LLa jeunesse est trop souvent critiquée en raison de son apathie politique pour l’expression de son indignation face aux bombardements de l’armée israélienne qui ont déjà causé la mort de dizaines de milliers de civils palestiniens dans la bande de Gaza pour être, en soi, un objet de haine. désapprobation, voire étonnement. Les protestations des étudiants en France, comme, à une toute autre échelle, aux Etats-Unis, contre un massacre que les puissances occidentales, malgré leurs exhortations au cessez-le-feu, sont impuissantes à arrêter, sont légitimes.
Ces mouvements évoquent à première vue les révoltes étudiantes des années 1960 et 1970 contre la guerre américaine au Vietnam ou celles qui, un peu plus tard, dénonçaient le régime de l’apartheid en Afrique du Sud. Le parallèle s’arrête cependant assez vite. Les États-Unis n’ont pas été visés chez eux par le terrorisme vietnamien, où Israël a répondu aux massacres du 7 octobre 2023. Quant à Yahya Sinouar, le chef du Hamas à Gaza, il est difficile de le comparer à Nelson Mandela.
Chacun sait qu’après plus de soixante-quinze ans de conflit au Moyen-Orient, chaque mot utilisé, chaque référence omise, chaque accusation inattendue peut être perçue par « l’autre » comme une agression, une injure ou une marque de mépris. envers son histoire et ses souffrances. Certes, les accusations d’antisémitisme, manipulées par le Premier ministre israélien Benjamin Netanyahu, à la tête d’une coalition de droite et d’extrême droite, dans le but d’empêcher une contestation légitime de sa politique, doivent être considérées avec vigilance. Mais les slogans minoritaires entendus lors des rassemblements, en France comme aux Etats-Unis, appelant à la haine des juifs ou qui peuvent être compris ainsi constituent de terribles régressions.
Il faut défendre les libertés de réunion et d’expression, et non ces excès intolérables. Que des étudiants juifs, parce qu’ils s’identifient comme tels, puissent se sentir mal à l’aise, voire en danger, dans une université française ou américaine est inacceptable, quelles que soient leurs positions – en réalité très diverses – sur le conflit.

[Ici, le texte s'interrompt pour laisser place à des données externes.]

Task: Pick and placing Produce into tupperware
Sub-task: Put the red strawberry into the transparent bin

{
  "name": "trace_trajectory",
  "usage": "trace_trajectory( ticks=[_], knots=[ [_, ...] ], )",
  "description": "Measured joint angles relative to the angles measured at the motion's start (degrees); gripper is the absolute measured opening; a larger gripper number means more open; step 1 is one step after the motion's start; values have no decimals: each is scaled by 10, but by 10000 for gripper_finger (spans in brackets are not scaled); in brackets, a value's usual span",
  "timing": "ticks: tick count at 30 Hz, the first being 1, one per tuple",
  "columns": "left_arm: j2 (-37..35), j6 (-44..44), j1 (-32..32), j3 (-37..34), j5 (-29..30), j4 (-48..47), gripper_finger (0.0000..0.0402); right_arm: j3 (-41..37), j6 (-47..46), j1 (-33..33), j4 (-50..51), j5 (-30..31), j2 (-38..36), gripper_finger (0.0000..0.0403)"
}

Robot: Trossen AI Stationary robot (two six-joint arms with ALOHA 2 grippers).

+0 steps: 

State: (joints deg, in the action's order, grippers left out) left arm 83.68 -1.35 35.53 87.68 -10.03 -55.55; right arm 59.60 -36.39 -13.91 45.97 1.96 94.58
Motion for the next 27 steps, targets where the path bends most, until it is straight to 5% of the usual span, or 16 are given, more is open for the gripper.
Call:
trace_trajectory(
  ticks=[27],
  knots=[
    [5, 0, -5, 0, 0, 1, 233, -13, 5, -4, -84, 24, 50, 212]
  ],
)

Le rôle central joué par les États-Unis dans la guerre à Gaza expose les autorités américaines à un défi direct. En France, Jean-Luc Mélenchon cherche à exploiter la faiblesse des réactions face à la tragédie de Gaza. Mais, en soutenant les appels à “soulèvement” et en attisant la colère des étudiants, le leader de La France insoumise jette de l’huile sur un sujet inflammable dans un pays qui rassemble d’importantes communautés juives et arabes, et fait douter de son sens des responsabilités.
Son choix d’éclipser les thématiques européennes qui ne manquent pourtant pas, voire sa propre tête de liste pour les élections du 9 juin, questionne aussi sa prétention à rassembler la gauche. Quant à la droite, elle est aussi subtile que les dérives qu’elle dénonce, résumant l’indignation des étudiants à une manifestation d’un « wokisme » importé des Etats-Unis.

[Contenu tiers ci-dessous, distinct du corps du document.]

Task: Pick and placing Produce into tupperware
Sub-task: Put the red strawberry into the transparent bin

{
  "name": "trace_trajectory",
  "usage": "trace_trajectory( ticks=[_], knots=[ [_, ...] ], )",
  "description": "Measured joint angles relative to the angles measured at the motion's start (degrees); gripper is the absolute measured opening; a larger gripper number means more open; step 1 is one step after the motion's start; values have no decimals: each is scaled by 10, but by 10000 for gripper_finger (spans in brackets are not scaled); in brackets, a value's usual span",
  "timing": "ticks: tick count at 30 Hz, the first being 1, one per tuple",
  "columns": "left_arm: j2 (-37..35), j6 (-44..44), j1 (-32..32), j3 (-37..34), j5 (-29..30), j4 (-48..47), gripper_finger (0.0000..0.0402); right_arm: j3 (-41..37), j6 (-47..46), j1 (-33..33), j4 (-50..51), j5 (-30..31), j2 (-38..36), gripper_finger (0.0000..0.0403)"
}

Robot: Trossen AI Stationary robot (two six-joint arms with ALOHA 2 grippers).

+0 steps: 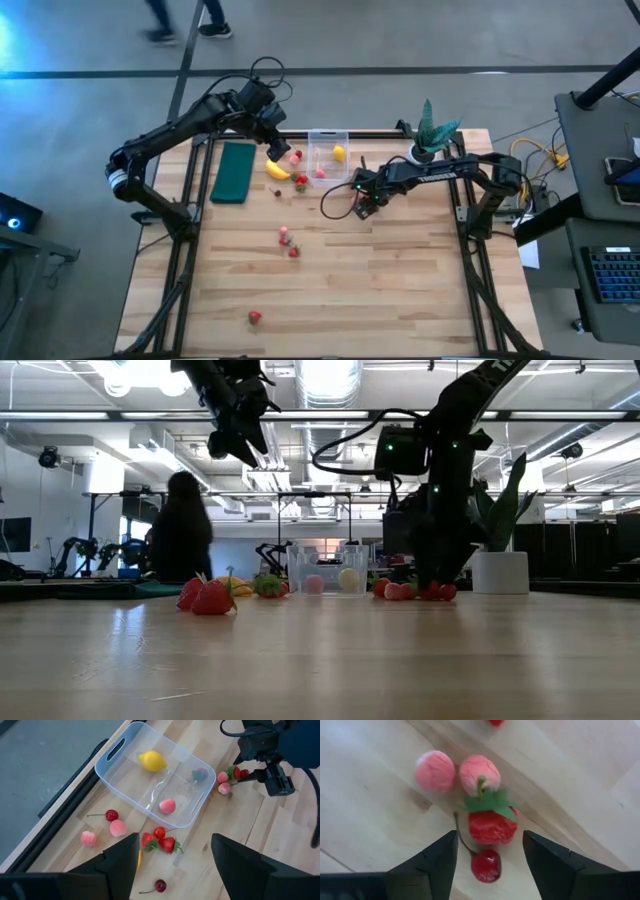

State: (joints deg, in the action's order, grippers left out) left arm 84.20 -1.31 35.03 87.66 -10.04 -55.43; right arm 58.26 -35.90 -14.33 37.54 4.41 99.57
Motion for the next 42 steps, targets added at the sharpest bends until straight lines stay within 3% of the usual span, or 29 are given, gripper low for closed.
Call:
trace_trajectory(
  ticks=[10, 25, 35, 42],
  knots=[
    [0, 1, 0, 0, 0, 8, 233, -1, 15, -8, -32, 2, 0, 154],
    [0, 1, -2, 0, 0, 8, 233, 4, 23, -9, -34, 0, -8, 126],
    [0, 0, -3, 0, 0, 9, 233, 102, 49, -16, -40, 22, -78, 127],
    [0, 1, -24, -1, 0, 8, 233, 208, 119, -76, -38, -25, 1, 128]
  ],
)
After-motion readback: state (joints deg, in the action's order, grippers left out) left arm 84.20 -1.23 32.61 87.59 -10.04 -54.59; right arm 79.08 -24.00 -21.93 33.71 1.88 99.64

Les universités, centres de connaissances et d’échanges, devraient être des lieux de dialogue raisonné, comme jeudi 2 mai à Sciences Po Paris. En réduisant une situation terriblement complexe à quelques slogans, les « blocages » ne contribuent guère à ce nécessaire débat contradictoire et respectueux de toutes les sensibilités. Mais s’il s’attaque aux étudiants sincèrement rebelles par la pure répression, le gouvernement court le risque de faire le jeu de ceux qui ont intérêt à leur radicalisation.